QubesOS / qubes-issues

The Qubes OS Project issue tracker
https://www.qubes-os.org/doc/issue-tracking/
543 stars 48 forks source link

rd.qubes.hide_pci doesn't work anymore after upgrade to Qubes 4.1 #7976

Open yojoe opened 1 year ago

yojoe commented 1 year ago

Qubes OS release

4.1

Brief summary

Hiding secondary GPU (AMD RX 580) from dom0 via Grub Command Line does not work anymore in Qubes 4.1. It was working on the same system with Qubes 4.0 previously.

Steps to reproduce

Set /etc/default/grub to hide the AMD Radeon RX 580 VGA and Audio devices from dom0 and regenerate grub.cfg.

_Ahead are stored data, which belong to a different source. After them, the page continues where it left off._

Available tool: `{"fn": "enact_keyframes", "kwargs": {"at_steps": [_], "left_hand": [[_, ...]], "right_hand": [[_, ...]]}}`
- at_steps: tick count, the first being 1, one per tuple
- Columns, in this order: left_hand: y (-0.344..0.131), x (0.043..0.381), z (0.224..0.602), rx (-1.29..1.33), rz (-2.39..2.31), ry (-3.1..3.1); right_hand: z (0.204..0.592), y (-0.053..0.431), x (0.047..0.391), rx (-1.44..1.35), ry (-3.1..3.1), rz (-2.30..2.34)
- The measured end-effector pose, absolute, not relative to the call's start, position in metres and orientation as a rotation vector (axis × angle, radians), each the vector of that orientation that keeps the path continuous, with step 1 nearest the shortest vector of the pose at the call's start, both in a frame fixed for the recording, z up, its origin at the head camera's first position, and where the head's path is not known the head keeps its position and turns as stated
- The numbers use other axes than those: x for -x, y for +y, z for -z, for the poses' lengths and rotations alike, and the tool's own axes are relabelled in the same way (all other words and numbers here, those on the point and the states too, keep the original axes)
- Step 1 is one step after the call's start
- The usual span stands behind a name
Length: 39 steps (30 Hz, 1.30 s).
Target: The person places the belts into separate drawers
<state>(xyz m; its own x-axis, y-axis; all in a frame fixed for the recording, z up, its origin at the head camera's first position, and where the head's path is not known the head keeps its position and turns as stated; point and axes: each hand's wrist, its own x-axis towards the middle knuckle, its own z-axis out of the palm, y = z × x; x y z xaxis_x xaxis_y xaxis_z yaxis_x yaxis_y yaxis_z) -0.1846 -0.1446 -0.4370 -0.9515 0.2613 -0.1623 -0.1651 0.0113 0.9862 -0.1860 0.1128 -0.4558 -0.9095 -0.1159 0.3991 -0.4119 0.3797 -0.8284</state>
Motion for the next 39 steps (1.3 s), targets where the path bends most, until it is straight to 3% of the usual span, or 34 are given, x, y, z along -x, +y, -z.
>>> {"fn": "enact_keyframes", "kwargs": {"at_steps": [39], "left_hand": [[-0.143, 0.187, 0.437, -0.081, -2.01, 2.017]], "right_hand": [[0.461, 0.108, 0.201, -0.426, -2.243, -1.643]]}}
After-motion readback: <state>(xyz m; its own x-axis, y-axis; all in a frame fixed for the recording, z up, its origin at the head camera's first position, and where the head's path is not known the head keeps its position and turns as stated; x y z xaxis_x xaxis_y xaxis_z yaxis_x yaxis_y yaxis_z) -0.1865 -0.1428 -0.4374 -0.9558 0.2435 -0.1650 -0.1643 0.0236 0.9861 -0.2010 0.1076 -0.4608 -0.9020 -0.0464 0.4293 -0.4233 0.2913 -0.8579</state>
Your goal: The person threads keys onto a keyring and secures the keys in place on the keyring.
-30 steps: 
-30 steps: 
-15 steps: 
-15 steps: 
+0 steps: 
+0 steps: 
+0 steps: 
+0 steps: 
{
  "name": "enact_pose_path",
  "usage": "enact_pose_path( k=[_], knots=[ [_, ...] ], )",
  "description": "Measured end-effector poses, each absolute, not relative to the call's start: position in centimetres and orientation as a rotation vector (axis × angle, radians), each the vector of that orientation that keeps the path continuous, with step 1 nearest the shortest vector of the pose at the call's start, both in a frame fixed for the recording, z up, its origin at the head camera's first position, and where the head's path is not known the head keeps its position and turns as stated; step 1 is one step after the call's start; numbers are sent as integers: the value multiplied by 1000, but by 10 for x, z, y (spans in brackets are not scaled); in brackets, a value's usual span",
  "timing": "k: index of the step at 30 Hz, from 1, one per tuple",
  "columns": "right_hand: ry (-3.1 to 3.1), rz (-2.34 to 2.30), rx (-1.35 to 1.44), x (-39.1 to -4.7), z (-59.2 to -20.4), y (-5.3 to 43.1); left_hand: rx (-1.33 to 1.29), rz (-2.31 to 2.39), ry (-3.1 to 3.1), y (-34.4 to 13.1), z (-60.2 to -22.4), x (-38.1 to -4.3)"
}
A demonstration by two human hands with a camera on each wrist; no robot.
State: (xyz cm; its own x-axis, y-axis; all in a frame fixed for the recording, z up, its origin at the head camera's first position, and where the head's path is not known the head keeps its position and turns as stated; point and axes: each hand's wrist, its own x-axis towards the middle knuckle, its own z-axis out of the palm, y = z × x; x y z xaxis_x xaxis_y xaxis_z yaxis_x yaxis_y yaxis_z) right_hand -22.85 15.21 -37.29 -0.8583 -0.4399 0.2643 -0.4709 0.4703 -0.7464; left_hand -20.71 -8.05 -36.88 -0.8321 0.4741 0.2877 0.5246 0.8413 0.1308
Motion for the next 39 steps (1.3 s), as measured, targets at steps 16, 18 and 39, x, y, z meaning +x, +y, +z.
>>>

Verify after reboot via cat /proc/cmdline it's there and has no typos.

$ cat /proc/cmdline 
placeholder root=/dev/mapper/qubes_dom0-root ro rd.luks.uuid=... rd.lvm.lv=qubes_dom0/root rd.lvm.lv=qubes_dom0/swap 
rd.qubes.hide_pci=01:00.0,01:00.1 xen-pciback.passthrough=1 i915.alpha_support=1 rhgb quiet plymouth.ignore-serial-consoles

Expected behavior

After reboot the following two PCI devices should not be visible to dom0 and lspci shouldn't enumerate them anymore:

01:00.0 VGA compatible controller: Advanced Micro Devices, Inc. [AMD/ATI] Ellesmere [Radeon RX 470/480/570/570X/580/580X/590] (rev e7)
01:00.1 Audio device: Advanced Micro Devices, Inc. [AMD/ATI] Ellesmere HDMI Audio [Radeon RX 470/480 / 570/580/590]

Actual behavior

After reboot, lspci in dom0 still enumerates the two PCI devices. Also the amdgpu kernel module is loaded (shown in lsmod) and bound to the secondary GPU. Although there's no display connected to the secondary GPU and it's "idle" I can hear the fans of the RX 580. If I then try a GPU passthrough of the RX 580 to a HVM domU the domU tries to initialize the RX 580, the fans stop spinning and with a delay of about 10 seconds dom0 crashes/freezes because it has an active amdgpu module that is still bound to the VGA device of the RX 580. AFAIK this is kind of expected that dom0 crashes if you try a PCI passthrough of a device that is still bound to dom0.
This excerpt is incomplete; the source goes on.